Predicting and Simulating Events
The redeem package enables generating brand-new
event networks using the estimated parameters. Utilizing the
simulate() method on the fitted object:
# Simulate networks from the fitted REM
simulated_events <- simulate(fit_rem, nsim = 100, time_horizon = 10)Comparing networks generated from this simulation against your observed data provides a holistic check. If macroscopic patterns (e.g., degree distribution, inter-arrival times, sequence clustering) match comprehensively, the model exhibits good structural and generating fit.
Residual Analysis
To statistically diagnose the fit at the dyad level, you can assess the model’s unobserved error using Cox-Snell residuals.

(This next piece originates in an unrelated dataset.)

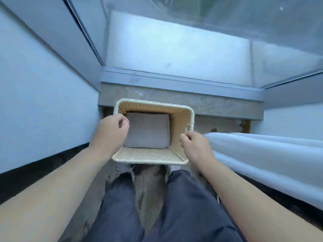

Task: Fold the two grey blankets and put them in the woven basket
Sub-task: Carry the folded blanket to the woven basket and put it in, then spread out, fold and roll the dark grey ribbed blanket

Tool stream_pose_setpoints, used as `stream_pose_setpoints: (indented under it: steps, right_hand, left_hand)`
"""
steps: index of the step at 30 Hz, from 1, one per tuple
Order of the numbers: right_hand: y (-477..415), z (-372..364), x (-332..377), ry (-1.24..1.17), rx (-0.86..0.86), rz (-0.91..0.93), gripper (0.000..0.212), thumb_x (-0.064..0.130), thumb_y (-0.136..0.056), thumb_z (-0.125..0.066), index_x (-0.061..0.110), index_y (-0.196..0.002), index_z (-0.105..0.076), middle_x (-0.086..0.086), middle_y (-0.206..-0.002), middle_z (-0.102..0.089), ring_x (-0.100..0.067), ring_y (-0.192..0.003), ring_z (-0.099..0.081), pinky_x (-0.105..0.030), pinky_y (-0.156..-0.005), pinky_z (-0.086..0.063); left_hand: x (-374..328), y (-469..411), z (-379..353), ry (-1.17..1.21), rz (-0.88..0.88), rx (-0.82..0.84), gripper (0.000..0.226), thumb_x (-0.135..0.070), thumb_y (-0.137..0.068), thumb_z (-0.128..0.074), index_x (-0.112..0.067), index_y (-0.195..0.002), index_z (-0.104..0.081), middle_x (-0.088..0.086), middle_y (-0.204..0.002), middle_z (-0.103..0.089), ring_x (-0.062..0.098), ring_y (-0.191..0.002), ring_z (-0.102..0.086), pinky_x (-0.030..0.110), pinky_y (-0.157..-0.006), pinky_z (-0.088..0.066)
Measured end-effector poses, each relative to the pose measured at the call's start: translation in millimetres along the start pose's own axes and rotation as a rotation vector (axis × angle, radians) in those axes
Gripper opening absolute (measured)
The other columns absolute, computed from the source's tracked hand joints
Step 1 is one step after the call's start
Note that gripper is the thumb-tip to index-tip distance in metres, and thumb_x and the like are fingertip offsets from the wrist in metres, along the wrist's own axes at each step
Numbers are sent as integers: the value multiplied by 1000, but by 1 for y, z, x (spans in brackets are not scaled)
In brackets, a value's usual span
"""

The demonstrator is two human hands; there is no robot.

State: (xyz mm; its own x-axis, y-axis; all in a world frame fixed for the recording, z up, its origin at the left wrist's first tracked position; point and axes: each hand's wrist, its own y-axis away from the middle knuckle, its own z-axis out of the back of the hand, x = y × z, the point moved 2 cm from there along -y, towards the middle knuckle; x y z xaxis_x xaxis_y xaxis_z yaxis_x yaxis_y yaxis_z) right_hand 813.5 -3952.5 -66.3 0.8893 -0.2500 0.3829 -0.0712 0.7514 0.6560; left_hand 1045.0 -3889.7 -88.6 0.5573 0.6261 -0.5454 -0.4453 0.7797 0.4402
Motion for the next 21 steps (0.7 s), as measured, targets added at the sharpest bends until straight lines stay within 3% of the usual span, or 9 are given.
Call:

The concept relies on the property that if the specified intensity \(\lambda_{ij}(t)\) is the true generating model, then the integrated cumulative intensity computed up to the precise time of an observed dyadic event will behave like a standard exponential random variable \(Exp(1)\).
The redeem package provides the
get_residuals() function to automate this check. It
calculates the cumulative intensities for all dyads and returns
Kaplan-Meier estimates of the residual survival function alongside the
theoretical \(Exp(1)\) curve.
# Extract residuals for diagnostics using `get_residuals()`
# Note: Ensure return_data = TRUE was set in `control.redeem()`
resids <- get_residuals(fit_rem)
# Plot the Kaplan-Meier estimate of the residual survival vs. Theoretical Exp(1)
plot(resids$time, resids$surv, type = "l", log = "y",
xlab = "Cox-Snell Residuals", ylab = "Survival Probability",
main = "Cox-Snell Residual Diagnostic")
lines(resids$time, resids$theoretical, col = "red", lty = 2)
legend("topright", legend = c("Empirical", "Theoretical Exp(1)"),
col = c("black", "red"), lty = 1:2)
If the model is accurately specified, the empirical survival curve (black line) should closely follow the theoretical exponential decay (red dashed line). Significant deviations, especially in the tails, suggest that the model fails to capture certain temporal dynamics or that there is unmodeled heterogeneity among dyads.